I think I was trying to be artsy.  Maybe the shot is interesting, but it does nothing to show the house.  Here is another shot of a porch at the rear that does reveal the red sandstone construction.

At nearly 100 feet in length and 2000 square feet in area, the home's main hall is as large as the entire house of most families.  Here is a shot of one of the staircases leading up from the hall.

It was fashionable for a home of this calibre to include an art gallery, and the Hill house was no exception.  In this case the room was two stories high and featured a pipe organ.

The above shot includes our guide who did a superb job during the nearly 1-1/2 hour tour.

As usual, I found myself primarily taking shots of interior detail.  This was a challenge because of the low-light conditions in the house.  Built in the 19th century, the house's windows did not draw in nearly the amount of light that would be found in more contemporary homes.  Moreover, as I indicated, the the day was overcast, further reducing the light.  I had to ramp up the ISO level to the 1000 to 1250 range to get reasonable shutter speeds for the shots, all hand-held.  This led to some graininess in the shots, but it was not bad unless I looked at a loupe view of the images.

Here is one of the first shots I took of ceiling applique in a reception room.

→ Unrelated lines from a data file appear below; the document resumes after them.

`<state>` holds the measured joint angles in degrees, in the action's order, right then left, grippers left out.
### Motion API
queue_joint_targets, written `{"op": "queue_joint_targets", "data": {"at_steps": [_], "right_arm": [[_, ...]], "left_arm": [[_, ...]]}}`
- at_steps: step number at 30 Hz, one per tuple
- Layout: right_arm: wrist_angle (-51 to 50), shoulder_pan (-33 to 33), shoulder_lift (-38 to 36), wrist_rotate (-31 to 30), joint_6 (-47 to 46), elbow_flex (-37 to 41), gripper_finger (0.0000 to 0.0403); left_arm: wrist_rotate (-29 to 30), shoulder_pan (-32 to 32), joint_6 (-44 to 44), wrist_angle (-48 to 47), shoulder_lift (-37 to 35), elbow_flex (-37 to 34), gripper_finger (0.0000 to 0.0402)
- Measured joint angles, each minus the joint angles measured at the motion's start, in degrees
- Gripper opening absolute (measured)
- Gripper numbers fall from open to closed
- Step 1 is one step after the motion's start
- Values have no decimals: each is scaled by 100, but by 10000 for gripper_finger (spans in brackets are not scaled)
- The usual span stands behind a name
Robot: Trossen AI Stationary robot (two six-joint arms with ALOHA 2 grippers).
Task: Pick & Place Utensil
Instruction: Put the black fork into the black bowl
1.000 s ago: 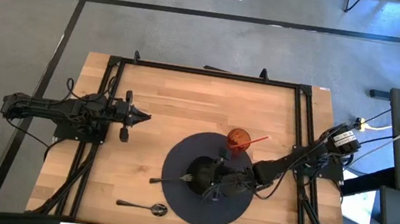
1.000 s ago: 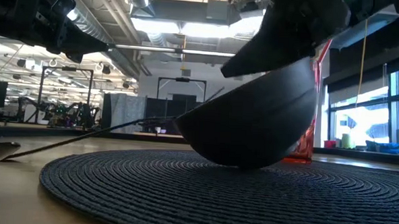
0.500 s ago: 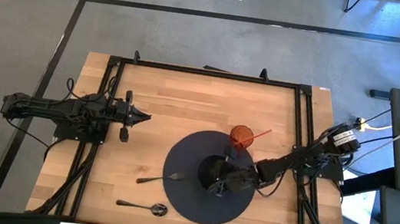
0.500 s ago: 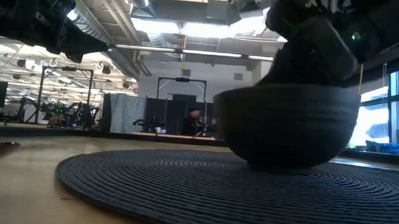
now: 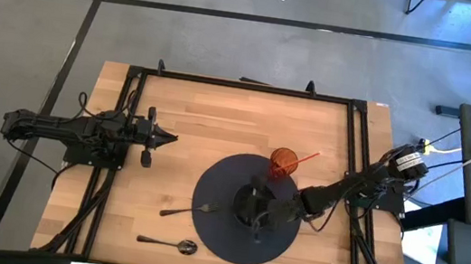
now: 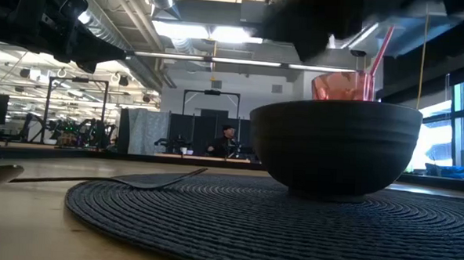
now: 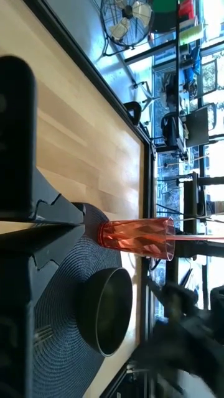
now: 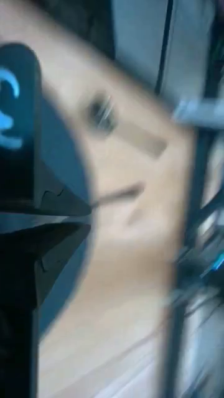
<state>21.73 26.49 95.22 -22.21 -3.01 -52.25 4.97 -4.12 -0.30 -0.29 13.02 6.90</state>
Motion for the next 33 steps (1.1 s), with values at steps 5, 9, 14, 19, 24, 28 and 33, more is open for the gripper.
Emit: {"op": "queue_joint_targets", "data": {"at_steps": [5,9,14,19,24,28,33], "right_arm": [[183,232,-1406,693,708,-25,27],[166,571,-2955,295,1288,400,5],[153,610,-4533,178,1021,1454,8],[945,502,-5759,353,948,2863,5],[1258,504,-6995,429,970,3855,3],[385,504,-7950,757,1131,4092,4],[-1243,504,-8814,1517,874,4101,3]], "left_arm": [[4,-2,-2,-109,2,0,8],[4,-2,-2,-181,25,-2,6],[17,0,-2,-165,62,-4,6],[16,-2,-45,-184,76,-6,6],[9,0,4,-177,76,-7,6],[9,-2,47,-176,76,-7,6],[9,-1,60,-178,76,-7,6]]}}
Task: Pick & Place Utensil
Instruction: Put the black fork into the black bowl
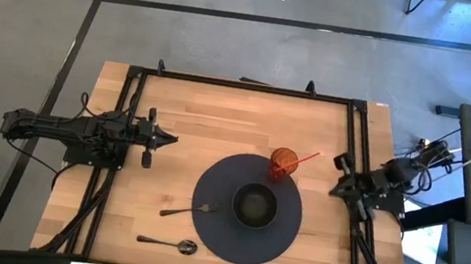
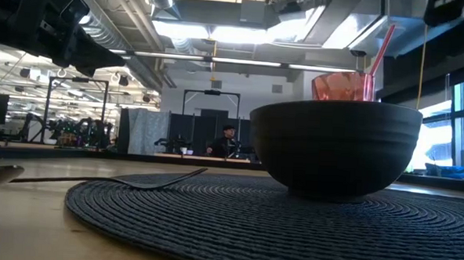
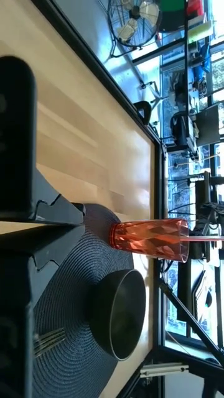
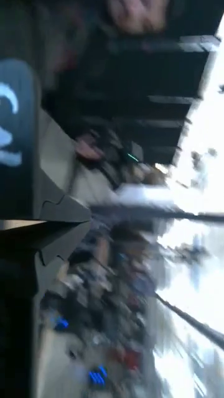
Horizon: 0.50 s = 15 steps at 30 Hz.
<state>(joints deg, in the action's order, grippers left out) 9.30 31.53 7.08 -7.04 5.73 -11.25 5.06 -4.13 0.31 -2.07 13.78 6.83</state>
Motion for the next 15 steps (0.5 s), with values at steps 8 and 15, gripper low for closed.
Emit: {"op": "queue_joint_targets", "data": {"at_steps": [8,15], "right_arm": [[-539,0,-591,-208,-381,344,3],[-338,-2,-699,-237,-390,736,4]], "left_arm": [[0,0,-5,0,0,1,6],[0,0,-5,-18,0,0,6]]}}
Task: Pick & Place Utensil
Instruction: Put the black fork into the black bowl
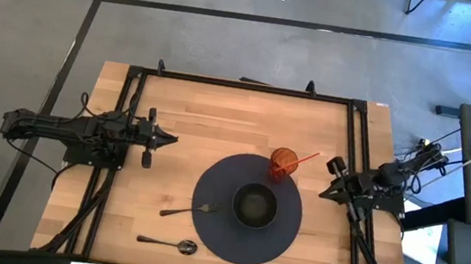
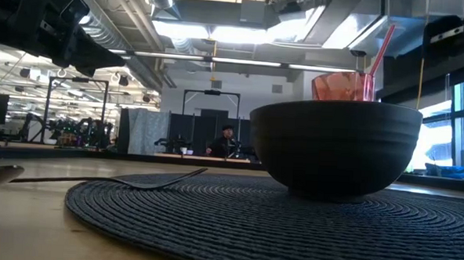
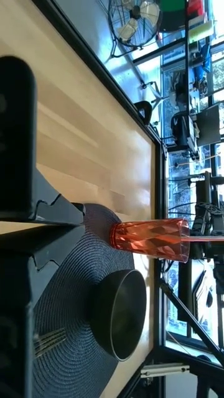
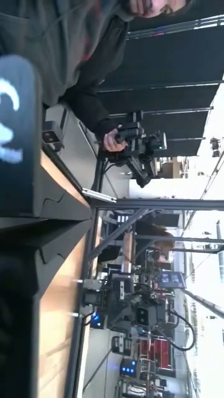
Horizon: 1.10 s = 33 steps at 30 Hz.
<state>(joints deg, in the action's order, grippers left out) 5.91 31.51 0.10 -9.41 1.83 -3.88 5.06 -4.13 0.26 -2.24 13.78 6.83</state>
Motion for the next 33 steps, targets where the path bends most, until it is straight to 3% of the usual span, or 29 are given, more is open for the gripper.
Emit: {"op": "queue_joint_targets", "data": {"at_steps": [21,23,28,33], "right_arm": [[20,0,0,-2,9,127,9],[20,0,0,-2,11,127,10],[20,0,0,-2,13,127,14],[-47,0,0,-3,14,127,9]], "left_arm": [[0,0,33,-63,0,2,6],[5,1,-137,-63,0,2,6],[469,-3,-1493,-118,189,9,6],[-183,139,-1742,-76,676,9,6]]}}
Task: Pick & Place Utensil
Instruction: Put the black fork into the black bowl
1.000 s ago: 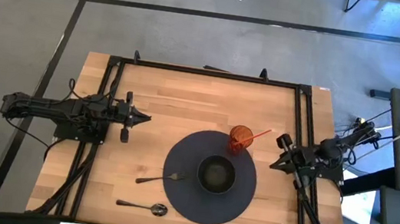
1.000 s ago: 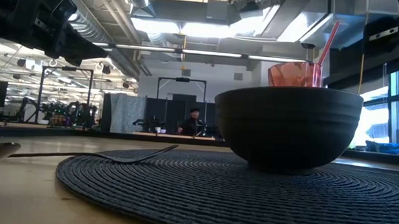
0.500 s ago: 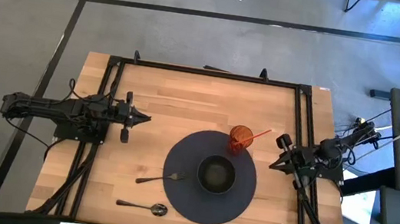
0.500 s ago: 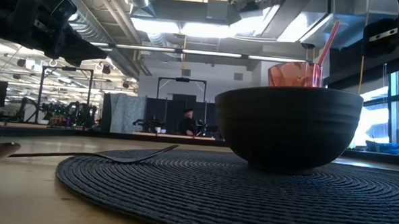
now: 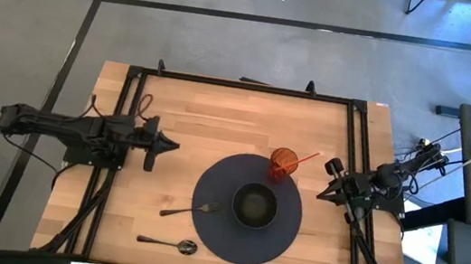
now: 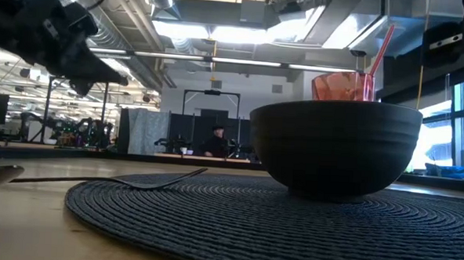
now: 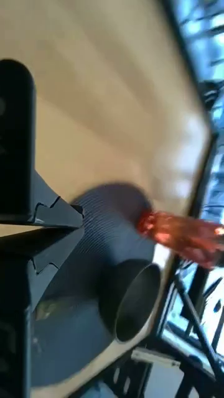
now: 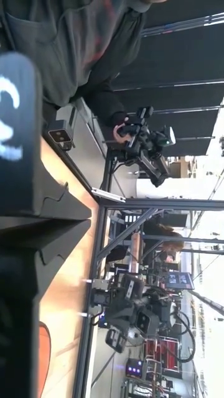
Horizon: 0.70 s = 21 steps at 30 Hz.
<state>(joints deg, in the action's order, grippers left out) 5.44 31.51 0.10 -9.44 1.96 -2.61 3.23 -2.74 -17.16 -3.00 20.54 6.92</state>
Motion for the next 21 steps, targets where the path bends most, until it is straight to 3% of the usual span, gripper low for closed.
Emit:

As I mentioned the house includes 13 fireplaces, and most were framed in tile applied in a "subway" style.  Here are a couple of shots of that tile . . .

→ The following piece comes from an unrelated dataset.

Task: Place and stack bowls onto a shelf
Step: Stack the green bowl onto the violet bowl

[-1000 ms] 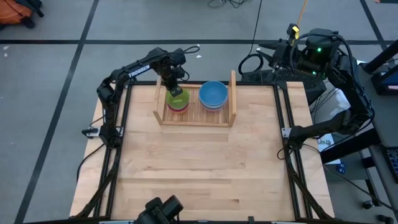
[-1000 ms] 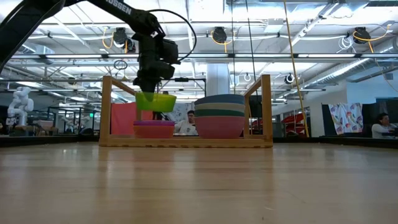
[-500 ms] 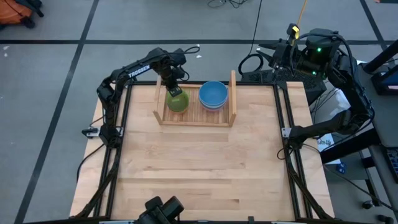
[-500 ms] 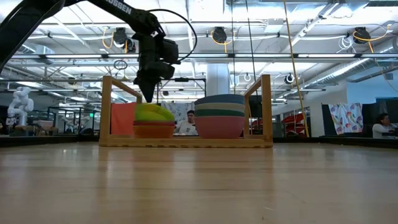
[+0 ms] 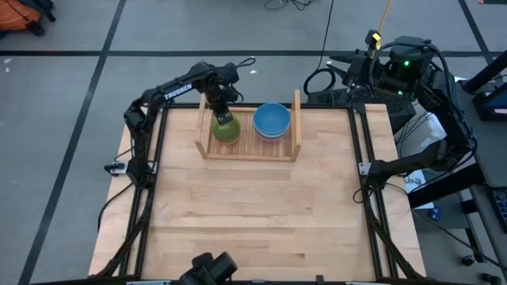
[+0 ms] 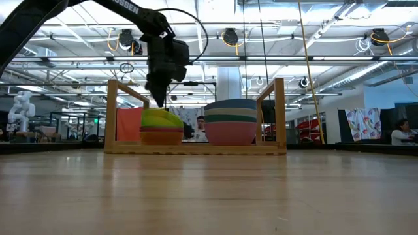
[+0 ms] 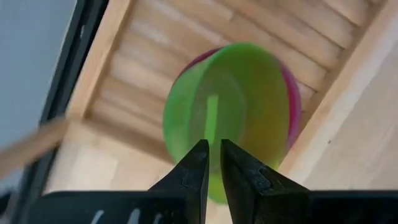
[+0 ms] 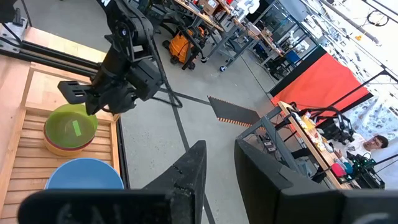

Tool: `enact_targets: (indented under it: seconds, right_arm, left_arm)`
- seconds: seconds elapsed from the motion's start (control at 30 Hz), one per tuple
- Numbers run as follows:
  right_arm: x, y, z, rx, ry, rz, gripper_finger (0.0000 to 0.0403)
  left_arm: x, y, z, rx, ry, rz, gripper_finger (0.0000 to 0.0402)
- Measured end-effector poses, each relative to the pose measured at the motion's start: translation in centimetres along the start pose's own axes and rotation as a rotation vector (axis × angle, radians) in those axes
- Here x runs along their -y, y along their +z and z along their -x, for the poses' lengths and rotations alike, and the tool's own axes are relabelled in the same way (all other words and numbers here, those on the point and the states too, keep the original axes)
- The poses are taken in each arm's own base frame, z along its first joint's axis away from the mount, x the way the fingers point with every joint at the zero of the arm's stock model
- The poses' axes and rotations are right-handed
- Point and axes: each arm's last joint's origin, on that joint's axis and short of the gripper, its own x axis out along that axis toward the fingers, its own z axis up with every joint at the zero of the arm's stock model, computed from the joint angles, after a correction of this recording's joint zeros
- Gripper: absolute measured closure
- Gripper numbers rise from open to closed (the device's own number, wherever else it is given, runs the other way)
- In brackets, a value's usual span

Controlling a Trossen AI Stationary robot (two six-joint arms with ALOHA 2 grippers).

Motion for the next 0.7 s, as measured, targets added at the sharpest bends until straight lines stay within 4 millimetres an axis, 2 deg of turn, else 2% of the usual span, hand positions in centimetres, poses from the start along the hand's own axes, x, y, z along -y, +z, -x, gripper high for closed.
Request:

including a few damaged tiles that for some unknown reason I found interesting.

The walls of the formal dining room were done in a special covering with a three-dimensional texture.

The house includes a number of stained glass windows.

It was refreshing to shoot some secular stained glass after spending a number of sessions recently inside various churches.  

I did take a few shots of the house's furnishings, including the stove . . .

. . . and a washboard.

And here is a kitchen pot that was nicely placed on a side table near a window.

The tour included a look at some of the house's infrastructure, including the boiler.

The home cost nearly a million dollars to build at the time, which would translate to $25-50 million on an inflation-adjusted basis.  However, that figure does not take into account the enormous amount of hand-crafted woodwork and plasterwork seen throughout the house that would cost considerably more to create today, if it could be done at all.  The woodwork, stained in relatively dark tones, proved very difficult to capture, and I didn't retain any of those shots.  But the plasterwork, being lighter, was easier to shoot, and I was happy with some of those, including the following.

These are my favorite shots from the shoot, as the work was being illuminated from windows to the side, creating a nice contrast that served to highlight the detail work.  These were shot at f/6.3 for 1/20th, 1/40th, and 1/25th second, respectively, at an ISO of 1250.

Finally, here is one of a number of portraits of Hill in the house.  

It's hard to know what kind of guy he was, though he must have been extremely driven to have built the fortune that he did and have fathered--and raised 10 children--while doing so.  My guess is that he had little patience for lack of ability.